» **To do**: Restrict the output to the lines below starting at the one that contains "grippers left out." and ending at the one that contains "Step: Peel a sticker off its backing", and restate them word for word, both ends included.

(Dataset extract Opens)

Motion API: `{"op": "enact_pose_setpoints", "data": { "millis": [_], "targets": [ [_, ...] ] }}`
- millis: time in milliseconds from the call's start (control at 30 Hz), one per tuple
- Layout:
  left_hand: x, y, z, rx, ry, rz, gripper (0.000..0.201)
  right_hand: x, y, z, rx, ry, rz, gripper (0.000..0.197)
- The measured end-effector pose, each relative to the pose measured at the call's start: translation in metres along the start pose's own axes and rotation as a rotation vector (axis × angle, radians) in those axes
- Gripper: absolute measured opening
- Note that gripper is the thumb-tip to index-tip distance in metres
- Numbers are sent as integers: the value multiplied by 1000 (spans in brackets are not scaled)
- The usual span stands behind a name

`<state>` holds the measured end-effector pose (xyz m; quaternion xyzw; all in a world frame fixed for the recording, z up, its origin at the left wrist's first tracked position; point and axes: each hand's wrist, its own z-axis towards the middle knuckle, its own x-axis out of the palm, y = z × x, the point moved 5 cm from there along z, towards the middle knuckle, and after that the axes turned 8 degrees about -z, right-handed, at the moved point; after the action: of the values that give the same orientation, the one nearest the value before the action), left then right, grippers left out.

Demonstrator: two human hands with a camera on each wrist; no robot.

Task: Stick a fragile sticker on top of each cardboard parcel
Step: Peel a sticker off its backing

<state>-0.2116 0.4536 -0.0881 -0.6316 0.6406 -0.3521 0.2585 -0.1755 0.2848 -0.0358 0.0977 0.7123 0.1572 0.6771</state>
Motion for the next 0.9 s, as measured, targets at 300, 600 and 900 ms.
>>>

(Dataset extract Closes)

» **Result**:
`<state>` holds the measured end-effector pose (xyz m; quaternion xyzw; all in a world frame fixed for the recording, z up, its origin at the left wrist's first tracked position; point and axes: each hand's wrist, its own z-axis towards the middle knuckle, its own x-axis out of the palm, y = z × x, the point moved 5 cm from there along z, towards the middle knuckle, and after that the axes turned 8 degrees about -z, right-handed, at the moved point; after the action: of the values that give the same orientation, the one nearest the value before the action), left then right, grippers left out.

Demonstrator: two human hands with a camera on each wrist; no robot.

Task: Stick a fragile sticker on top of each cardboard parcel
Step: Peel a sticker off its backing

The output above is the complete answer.